Part of the book series: Progress in Experimental Cardiology ((PREC,volume 7))

Summary

We have established a model of adaptation to ischemia by breathing a hyperoxic gas mixture, which may be directly employed in clinical practice. Hyperoxia improves postischemic function and reduces myocardial necrosis in globally and regionally ischemic rat and mouse hearts, protects hearts of animals with severe atherosclerosis, and modulates in vitro reactivity of isolated aortic rings. Hyperoxic preconditioning is most efficient when the inspired oxygen fraction is >80% oxygen, with different exposure times in rats and mice. In rats the protection is both immediate and delayed, while in mice only immediate protection can be evoked. Exposure to hyperoxia causes an oxidative stress evident as increased serum lipid peroxidation products and reduced antioxidant defence. When breathing hyperoxic gas a rapid nuclear translocation of nuclear factor kappa B (NFκB) in the lungs is followed by a cardiac NFκB activation. In conjunction with hyperoxia the mitogen activated protein kinases (MAPK) p38, ERK1/2, and JNK are phosphorylated in the heart. Pharmacological inhibition of NFκB activation abolished the beneficial effects of hyperoxia.

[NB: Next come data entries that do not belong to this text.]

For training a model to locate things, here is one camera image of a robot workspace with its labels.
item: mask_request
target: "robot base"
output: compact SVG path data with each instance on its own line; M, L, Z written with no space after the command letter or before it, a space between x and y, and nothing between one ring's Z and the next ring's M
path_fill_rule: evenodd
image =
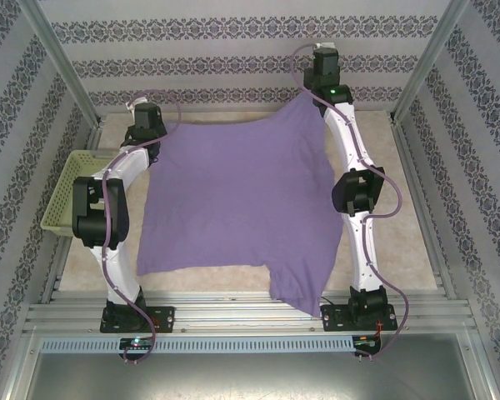
M371 332L378 330L378 323L382 324L382 331L396 331L398 323L394 307L387 305L386 312L375 312L357 317L354 321L347 304L323 305L320 307L324 332Z
M139 292L135 305L141 308L153 321L157 333L172 333L174 307L147 307L143 290ZM150 333L150 325L127 304L106 301L100 322L101 333Z
M396 331L397 316L388 303L385 288L367 292L350 287L348 304L326 304L320 307L325 332L376 332L376 335L354 337L355 348L375 354L382 346L381 331Z

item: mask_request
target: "black mounting plate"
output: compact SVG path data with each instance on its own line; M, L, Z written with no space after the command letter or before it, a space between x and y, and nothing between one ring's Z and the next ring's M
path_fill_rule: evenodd
M156 333L172 333L174 328L174 307L147 307L147 315L152 319ZM146 320L144 324L137 330L133 331L126 327L119 327L105 323L102 319L100 322L101 333L150 333L150 325Z
M320 307L324 332L369 331L376 332L378 320L383 331L396 331L398 323L394 307L387 305L386 312L360 316L356 322L347 304L325 304Z

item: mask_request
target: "robotic arm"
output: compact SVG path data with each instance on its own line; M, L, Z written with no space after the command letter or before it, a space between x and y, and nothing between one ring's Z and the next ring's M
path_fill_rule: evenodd
M382 167L374 167L368 156L356 124L352 94L348 86L339 83L339 72L338 52L333 43L317 44L313 49L312 67L304 71L303 86L316 98L313 104L320 109L341 153L344 174L332 190L332 201L347 226L354 267L348 305L321 307L324 329L371 330L378 325L378 329L396 330L393 306L388 304L386 290L375 273L378 264L373 220L367 218L383 186L383 178L367 166L380 173L384 171Z
M382 281L373 272L378 270L373 239L373 220L365 220L372 213L379 198L383 178L371 171L366 165L373 166L355 123L353 99L350 89L339 84L338 52L333 44L317 45L313 51L313 66L304 72L304 87L318 98L335 106L342 113L322 105L318 101L321 114L332 131L342 156L345 173L332 190L332 201L336 210L342 214L347 226L352 247L352 260L355 271L354 282L350 288L351 297L339 315L337 310L322 306L325 330L372 330L376 322L383 321L383 329L396 330L393 306L388 304L387 294ZM120 153L130 148L166 135L161 118L161 110L145 97L133 102L128 110L134 116L134 125L128 128L126 140ZM129 153L109 173L107 187L111 204L112 232L107 250L107 273L118 287L118 291L146 312L143 293L130 268L128 252L124 241L128 235L129 220L125 191L138 176L156 160L159 143ZM376 168L383 173L382 167ZM91 177L79 177L73 185L72 230L83 244L91 249L98 262L102 264L102 245L106 235L106 223L102 209L91 208L91 204L103 201L101 182L102 171ZM124 332L137 331L142 325L141 316L107 285L107 304L102 317L108 326L124 328Z
M127 129L119 154L127 153L137 145L161 138L167 134L161 117L161 109L139 98L132 105L134 125ZM130 152L114 165L107 176L107 189L111 204L111 237L106 251L107 274L127 299L147 312L143 292L131 269L125 245L129 229L126 190L135 178L156 161L159 142ZM78 177L72 187L72 231L102 266L102 246L106 237L106 218L103 209L91 208L103 203L102 179L107 167L91 177ZM107 302L102 315L101 330L106 332L134 332L144 325L143 318L130 308L107 284Z

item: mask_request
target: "table surface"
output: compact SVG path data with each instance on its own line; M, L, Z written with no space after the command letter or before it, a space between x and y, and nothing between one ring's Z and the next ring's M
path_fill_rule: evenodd
M270 112L187 112L182 120L188 123L236 123L265 118ZM165 120L174 119L171 113ZM386 173L402 190L403 207L394 218L374 222L377 263L383 276L400 288L407 290L435 290L433 270L428 260L413 201L391 131L386 112L356 112L357 125L365 146L377 166L384 166ZM124 133L133 124L131 114L109 114L104 124L98 148L116 149ZM335 172L336 180L343 174L341 158L327 130L326 153ZM130 231L127 247L135 270L138 244L143 225L144 203L149 184L149 171L142 172L127 190L130 214ZM396 194L384 184L376 211L387 213L396 205ZM172 292L267 292L270 277L266 266L191 267L173 272L151 273L137 280L145 290ZM348 232L344 228L337 250L335 268L326 290L348 289L353 281L353 264ZM97 261L78 239L72 240L59 290L104 291L106 283Z

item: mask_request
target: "metal panel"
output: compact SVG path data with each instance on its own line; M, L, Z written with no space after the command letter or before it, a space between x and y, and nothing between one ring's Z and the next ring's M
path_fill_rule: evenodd
M134 367L109 354L41 354L27 398L475 398L453 335L403 337L378 360L363 361L343 352L153 354Z
M26 398L37 366L42 340L39 337L21 337L11 371L2 392L2 400Z
M500 399L500 392L478 332L463 332L457 341L476 398Z

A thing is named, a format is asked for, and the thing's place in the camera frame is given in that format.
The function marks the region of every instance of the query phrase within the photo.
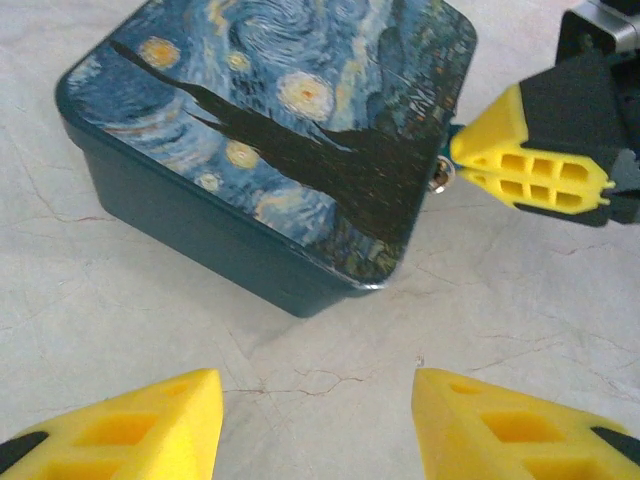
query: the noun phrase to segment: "marble surface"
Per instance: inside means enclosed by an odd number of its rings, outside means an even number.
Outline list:
[[[458,182],[424,205],[395,281],[292,318],[107,215],[53,103],[136,0],[0,0],[0,441],[217,367],[216,478],[423,478],[416,366],[609,416],[640,435],[640,229],[502,207]],[[573,0],[456,0],[480,45],[476,116],[553,62]]]

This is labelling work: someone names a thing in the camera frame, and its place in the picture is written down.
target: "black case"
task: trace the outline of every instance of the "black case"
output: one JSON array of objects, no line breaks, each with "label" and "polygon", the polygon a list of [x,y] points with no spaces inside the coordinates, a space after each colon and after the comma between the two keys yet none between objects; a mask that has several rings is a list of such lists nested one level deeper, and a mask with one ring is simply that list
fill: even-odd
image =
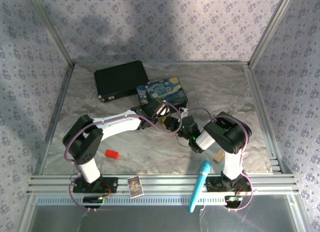
[{"label": "black case", "polygon": [[94,79],[102,102],[137,94],[136,88],[149,81],[141,61],[97,70]]}]

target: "microphone head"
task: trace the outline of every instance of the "microphone head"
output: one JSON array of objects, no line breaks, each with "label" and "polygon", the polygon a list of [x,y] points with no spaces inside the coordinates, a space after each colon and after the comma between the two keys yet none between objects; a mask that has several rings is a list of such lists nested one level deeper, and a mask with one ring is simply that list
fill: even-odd
[{"label": "microphone head", "polygon": [[210,173],[210,170],[211,170],[211,162],[208,160],[203,161],[200,167],[200,172]]}]

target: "marble surface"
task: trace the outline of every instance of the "marble surface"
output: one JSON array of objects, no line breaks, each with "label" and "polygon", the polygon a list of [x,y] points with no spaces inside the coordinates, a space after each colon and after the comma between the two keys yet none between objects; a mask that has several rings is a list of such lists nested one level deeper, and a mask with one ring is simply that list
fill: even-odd
[{"label": "marble surface", "polygon": [[[138,96],[102,103],[98,99],[93,72],[104,65],[74,68],[59,115],[58,124],[46,159],[44,174],[71,174],[73,165],[64,159],[62,139],[76,120],[84,114],[91,118],[122,113],[139,105]],[[150,81],[178,77],[188,97],[188,108],[206,107],[211,115],[221,111],[244,121],[252,129],[244,155],[243,167],[248,173],[270,173],[271,165],[259,121],[241,65],[221,64],[144,64]],[[209,121],[205,111],[192,112],[200,129]],[[183,145],[188,143],[179,138]],[[118,151],[119,159],[105,157],[106,149]],[[220,150],[213,144],[202,154],[177,143],[174,135],[163,134],[150,127],[128,131],[104,140],[95,156],[103,174],[197,174],[204,159],[213,160]],[[224,161],[212,163],[212,173],[220,173]]]}]

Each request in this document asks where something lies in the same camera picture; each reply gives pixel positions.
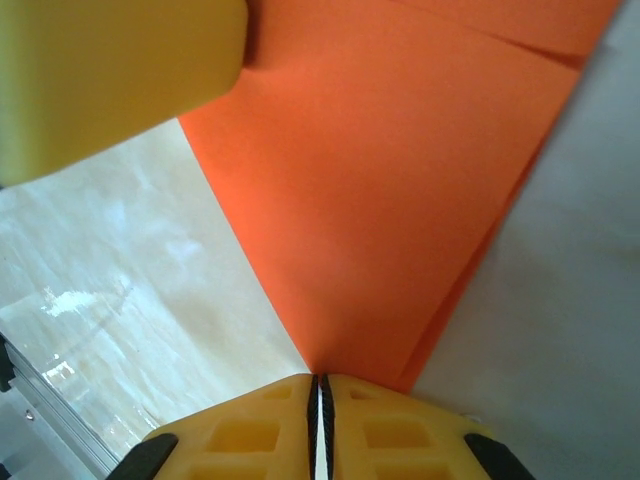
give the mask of yellow foam block
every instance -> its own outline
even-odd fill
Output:
[[[329,377],[335,480],[490,480],[464,436],[469,419],[344,375]]]
[[[311,375],[294,375],[165,425],[178,436],[155,480],[308,480]]]
[[[0,185],[225,93],[246,25],[244,0],[0,0]]]

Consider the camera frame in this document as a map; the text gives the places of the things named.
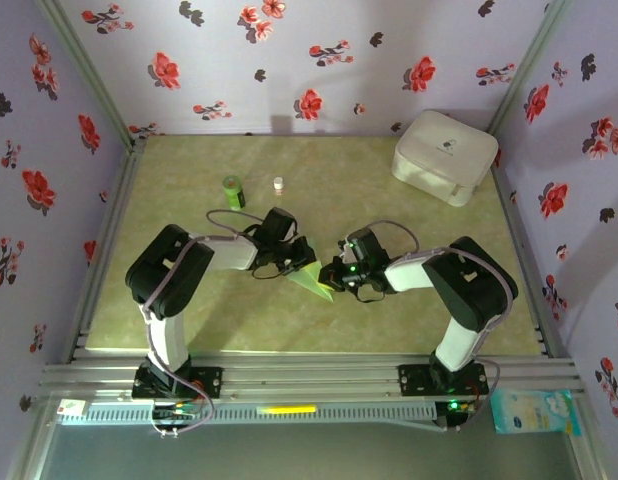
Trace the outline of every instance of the wall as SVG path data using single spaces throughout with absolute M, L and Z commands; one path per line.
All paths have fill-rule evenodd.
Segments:
M 575 2 L 498 134 L 498 176 L 618 478 L 618 0 Z
M 61 360 L 122 155 L 35 5 L 0 2 L 0 478 Z
M 548 6 L 283 1 L 60 3 L 136 136 L 486 128 Z

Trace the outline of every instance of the plastic bag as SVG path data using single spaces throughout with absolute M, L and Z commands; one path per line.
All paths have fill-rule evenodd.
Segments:
M 565 432 L 580 435 L 569 390 L 497 389 L 491 396 L 497 433 Z

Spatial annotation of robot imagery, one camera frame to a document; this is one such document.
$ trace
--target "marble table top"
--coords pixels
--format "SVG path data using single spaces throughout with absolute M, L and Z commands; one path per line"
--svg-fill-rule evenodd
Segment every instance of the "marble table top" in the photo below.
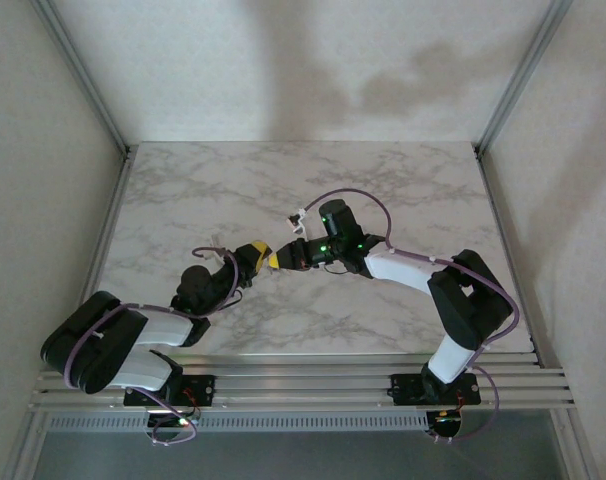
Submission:
M 137 153 L 100 288 L 124 302 L 168 305 L 190 252 L 253 240 L 278 249 L 285 223 L 318 195 L 357 187 L 378 196 L 400 248 L 485 259 L 514 293 L 472 147 L 466 142 L 144 143 Z M 383 235 L 385 217 L 365 197 L 342 195 L 364 231 Z M 306 218 L 311 237 L 320 218 Z M 215 258 L 204 264 L 218 268 Z M 341 270 L 339 264 L 329 267 Z M 210 317 L 199 354 L 430 353 L 443 337 L 432 299 L 357 275 L 269 271 L 243 301 Z M 533 350 L 525 321 L 496 352 Z

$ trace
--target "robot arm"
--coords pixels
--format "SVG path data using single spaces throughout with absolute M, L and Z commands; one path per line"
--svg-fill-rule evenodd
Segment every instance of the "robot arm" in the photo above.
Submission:
M 395 254 L 383 237 L 363 233 L 343 200 L 323 204 L 319 213 L 327 236 L 310 241 L 299 238 L 273 254 L 268 264 L 309 270 L 340 261 L 349 272 L 401 283 L 430 295 L 446 334 L 424 366 L 422 380 L 425 398 L 440 403 L 483 342 L 512 314 L 511 306 L 497 292 L 456 268 L 443 269 Z M 290 218 L 294 226 L 296 221 Z M 453 262 L 499 285 L 476 252 L 463 250 Z M 464 290 L 467 287 L 472 287 L 469 295 Z
M 423 394 L 417 401 L 444 404 L 475 352 L 512 308 L 491 288 L 456 268 L 440 270 L 440 266 L 390 251 L 383 237 L 363 233 L 343 200 L 323 204 L 319 213 L 327 236 L 309 241 L 298 238 L 272 254 L 269 266 L 305 271 L 339 261 L 351 273 L 394 281 L 430 295 L 446 335 L 423 368 Z M 296 227 L 297 219 L 290 221 Z M 253 242 L 231 254 L 240 288 L 252 285 L 270 253 L 266 244 Z M 475 252 L 463 250 L 453 262 L 498 285 Z M 234 277 L 230 259 L 214 274 L 202 266 L 189 267 L 172 299 L 173 310 L 122 305 L 109 293 L 97 292 L 47 339 L 41 357 L 63 373 L 71 386 L 86 393 L 108 386 L 140 387 L 172 403 L 182 390 L 182 368 L 146 348 L 150 344 L 188 347 L 198 342 L 210 326 L 206 315 L 220 308 Z M 464 291 L 467 287 L 472 293 Z
M 238 288 L 249 288 L 271 250 L 252 242 L 230 253 L 238 267 Z M 121 304 L 108 292 L 96 292 L 41 348 L 41 358 L 64 374 L 70 386 L 97 393 L 110 386 L 140 387 L 172 403 L 181 392 L 182 367 L 150 345 L 190 347 L 210 327 L 206 315 L 221 306 L 234 286 L 228 258 L 214 274 L 189 267 L 172 299 L 172 309 Z

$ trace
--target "white arm segment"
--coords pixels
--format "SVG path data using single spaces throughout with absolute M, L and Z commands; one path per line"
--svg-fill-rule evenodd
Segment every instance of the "white arm segment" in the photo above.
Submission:
M 162 343 L 178 347 L 183 345 L 192 331 L 192 322 L 171 313 L 145 310 L 147 322 L 136 339 L 136 345 Z
M 158 355 L 132 350 L 108 387 L 140 387 L 156 392 L 172 373 L 172 367 Z
M 183 345 L 192 330 L 192 322 L 171 313 L 145 310 L 147 323 L 125 358 L 111 387 L 141 387 L 152 392 L 159 390 L 167 382 L 172 368 L 158 355 L 143 350 L 137 345 L 165 344 Z
M 427 281 L 434 272 L 443 268 L 390 253 L 383 242 L 370 250 L 365 257 L 365 265 L 373 278 L 402 283 L 430 296 Z
M 452 383 L 458 377 L 474 355 L 474 350 L 463 348 L 446 333 L 438 350 L 427 366 L 436 378 L 443 383 Z
M 412 260 L 390 253 L 384 243 L 379 243 L 365 257 L 365 264 L 373 278 L 392 280 L 408 287 L 416 288 L 432 296 L 427 281 L 442 267 Z M 436 353 L 430 358 L 428 368 L 443 383 L 452 383 L 465 370 L 467 362 L 474 355 L 445 334 Z

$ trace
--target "white wall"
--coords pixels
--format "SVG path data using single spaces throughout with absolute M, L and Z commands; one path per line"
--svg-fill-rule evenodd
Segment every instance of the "white wall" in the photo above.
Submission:
M 27 0 L 0 0 L 0 475 L 78 300 L 118 154 Z
M 477 139 L 541 0 L 57 0 L 130 143 Z
M 606 478 L 606 0 L 575 0 L 492 156 L 528 300 Z

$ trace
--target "marble surface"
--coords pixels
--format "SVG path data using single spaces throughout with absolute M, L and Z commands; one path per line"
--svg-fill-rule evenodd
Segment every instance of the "marble surface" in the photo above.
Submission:
M 471 145 L 392 142 L 144 143 L 139 147 L 100 288 L 127 302 L 167 305 L 190 251 L 295 237 L 285 218 L 318 195 L 357 187 L 378 196 L 394 221 L 392 241 L 449 257 L 478 251 L 514 292 Z M 379 207 L 342 196 L 364 231 L 384 234 Z M 309 234 L 324 234 L 315 211 Z M 218 268 L 215 258 L 205 265 Z M 332 269 L 342 267 L 334 265 Z M 432 299 L 356 275 L 263 269 L 243 301 L 210 318 L 194 353 L 433 352 L 443 328 Z M 529 352 L 525 326 L 493 351 Z

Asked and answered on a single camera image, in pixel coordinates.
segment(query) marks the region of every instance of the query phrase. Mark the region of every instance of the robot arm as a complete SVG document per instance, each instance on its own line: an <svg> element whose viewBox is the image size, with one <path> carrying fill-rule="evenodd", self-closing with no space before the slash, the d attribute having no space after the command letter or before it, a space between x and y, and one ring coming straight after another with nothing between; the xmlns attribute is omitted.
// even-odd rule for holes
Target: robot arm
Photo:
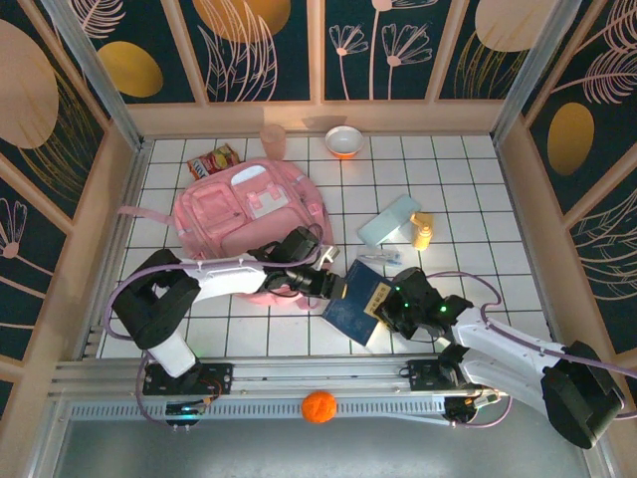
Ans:
<svg viewBox="0 0 637 478"><path fill-rule="evenodd" d="M546 416L579 447L593 446L621 409L623 395L608 371L544 353L599 360L591 347L580 342L566 347L508 326L490 325L471 302L443 298L418 268L394 278L394 288L376 314L407 339L419 327L432 337L444 337L450 345L440 354L439 367L452 384L470 382L501 390Z"/></svg>
<svg viewBox="0 0 637 478"><path fill-rule="evenodd" d="M232 259L206 261L205 267L195 261L179 260L169 250L162 249L137 269L154 268L157 272L133 280L117 295L112 308L140 349L148 351L171 377L182 377L193 370L197 358L177 328L195 302L284 286L305 297L344 297L343 279L320 268L323 260L333 261L337 254L334 246L323 246L315 266L275 265L299 264L318 245L319 239L312 232L298 228L281 243L268 244ZM166 266L171 270L162 270ZM159 295L158 290L164 290L163 294Z"/></svg>

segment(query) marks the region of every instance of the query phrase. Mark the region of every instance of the yellow bottle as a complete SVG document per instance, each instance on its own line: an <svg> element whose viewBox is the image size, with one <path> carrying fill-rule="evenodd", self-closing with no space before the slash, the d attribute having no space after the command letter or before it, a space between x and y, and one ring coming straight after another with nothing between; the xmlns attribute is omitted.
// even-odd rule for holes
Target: yellow bottle
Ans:
<svg viewBox="0 0 637 478"><path fill-rule="evenodd" d="M426 212L414 212L410 220L416 226L413 246L417 251L424 251L434 235L434 216Z"/></svg>

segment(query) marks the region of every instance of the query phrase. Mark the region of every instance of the white bowl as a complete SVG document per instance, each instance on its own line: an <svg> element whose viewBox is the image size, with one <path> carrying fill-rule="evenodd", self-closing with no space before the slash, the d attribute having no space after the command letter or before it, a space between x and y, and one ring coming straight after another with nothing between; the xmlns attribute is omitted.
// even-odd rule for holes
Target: white bowl
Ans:
<svg viewBox="0 0 637 478"><path fill-rule="evenodd" d="M349 159L362 149L363 138L355 127L337 126L325 135L325 145L334 156Z"/></svg>

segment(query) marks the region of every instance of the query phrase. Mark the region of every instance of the pink cup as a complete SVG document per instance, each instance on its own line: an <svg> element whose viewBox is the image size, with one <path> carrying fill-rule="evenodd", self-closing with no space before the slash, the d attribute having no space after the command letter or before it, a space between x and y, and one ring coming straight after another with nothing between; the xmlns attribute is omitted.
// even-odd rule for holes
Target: pink cup
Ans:
<svg viewBox="0 0 637 478"><path fill-rule="evenodd" d="M259 133L268 159L281 160L286 155L286 131L278 124L268 124Z"/></svg>

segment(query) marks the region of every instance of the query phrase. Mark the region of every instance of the book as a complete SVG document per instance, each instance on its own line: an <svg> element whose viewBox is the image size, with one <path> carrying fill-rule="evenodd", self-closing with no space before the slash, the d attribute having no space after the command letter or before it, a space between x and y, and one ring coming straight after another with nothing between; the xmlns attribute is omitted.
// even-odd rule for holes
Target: book
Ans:
<svg viewBox="0 0 637 478"><path fill-rule="evenodd" d="M373 311L391 290L391 281L355 260L345 275L344 299L329 301L322 317L353 341L366 346L376 327L384 327Z"/></svg>

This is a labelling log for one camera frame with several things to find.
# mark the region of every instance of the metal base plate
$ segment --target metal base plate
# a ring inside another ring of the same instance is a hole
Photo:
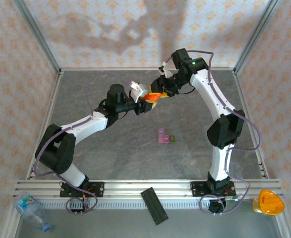
[[[191,188],[193,197],[202,197],[204,195],[210,194],[210,191],[207,186],[207,181],[191,182],[190,188]],[[227,187],[222,188],[213,194],[218,197],[227,197],[227,196],[237,197],[233,181],[230,181]]]
[[[90,181],[88,182],[87,190],[95,194],[97,197],[103,197],[104,187],[105,187],[104,182]],[[59,196],[60,197],[82,197],[82,192],[70,187],[66,183],[62,183]]]

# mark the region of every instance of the wall
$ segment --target wall
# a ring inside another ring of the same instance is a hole
[[[282,0],[239,79],[269,173],[281,179],[291,212],[291,0]]]
[[[56,75],[12,0],[0,0],[0,233]]]
[[[234,67],[269,0],[26,2],[61,67],[160,66],[180,48]]]

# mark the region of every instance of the yellow cup
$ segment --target yellow cup
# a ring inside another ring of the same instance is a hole
[[[284,211],[283,201],[269,190],[262,190],[259,197],[254,199],[252,207],[255,212],[276,216]]]

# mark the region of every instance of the green block
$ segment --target green block
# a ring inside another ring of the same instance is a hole
[[[170,135],[170,143],[175,143],[175,136],[174,135]]]

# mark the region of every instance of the gray table surface
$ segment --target gray table surface
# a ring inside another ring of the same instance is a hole
[[[51,123],[69,124],[90,113],[85,91],[94,108],[107,95],[111,84],[127,83],[99,71],[66,71],[61,79]],[[159,73],[150,71],[111,71],[128,81],[150,85]],[[231,71],[213,71],[213,77],[227,99],[241,109],[241,101]],[[186,85],[182,92],[191,90]],[[210,112],[197,91],[160,99],[157,106],[136,116],[131,111],[110,128],[81,141],[75,148],[74,164],[89,179],[206,179],[212,161],[207,129],[213,123]],[[174,144],[159,144],[157,131],[176,137]],[[253,147],[245,123],[236,146]],[[39,172],[48,171],[42,164]],[[230,173],[238,178],[260,179],[255,153],[234,151]],[[48,176],[44,179],[55,179]]]
[[[234,212],[206,215],[198,209],[166,210],[169,217],[155,226],[148,210],[96,209],[83,216],[46,210],[52,228],[46,233],[21,220],[15,238],[279,238],[275,217],[255,213],[251,202]]]

During Langendorff-perfusion with induced global ischemia, phosphorylation of MAPK as well as translocation of NFκB is reduced in animals subjected to hyperoxia prior to the experiments, the latter perhaps due to increased formation of the NFκB inhibitor IkBα. A posssible role for the NFκB-regulated gene inducible nitric oxide synthase (iNOS) in the hyperoxia response was investigated in knock out mice, who had no functional or antiinfarct protection of preconditioning by either hyperoxia or classic ischemic preconditioning. However, neither cardiac iNOS nor contents of antioxidants, heat shock protein 70, or endothelial NOS in the heart increased after hyperoxia. Thus, the signal transduction pathways and organ effectors of hyperoxic protection are not fully determined, but appear to involve MAPK and NFκB. Hyperoxia may have a large potential in the pretreatment of patients undergoing not only open heart procedures, but also in front of any major surgery.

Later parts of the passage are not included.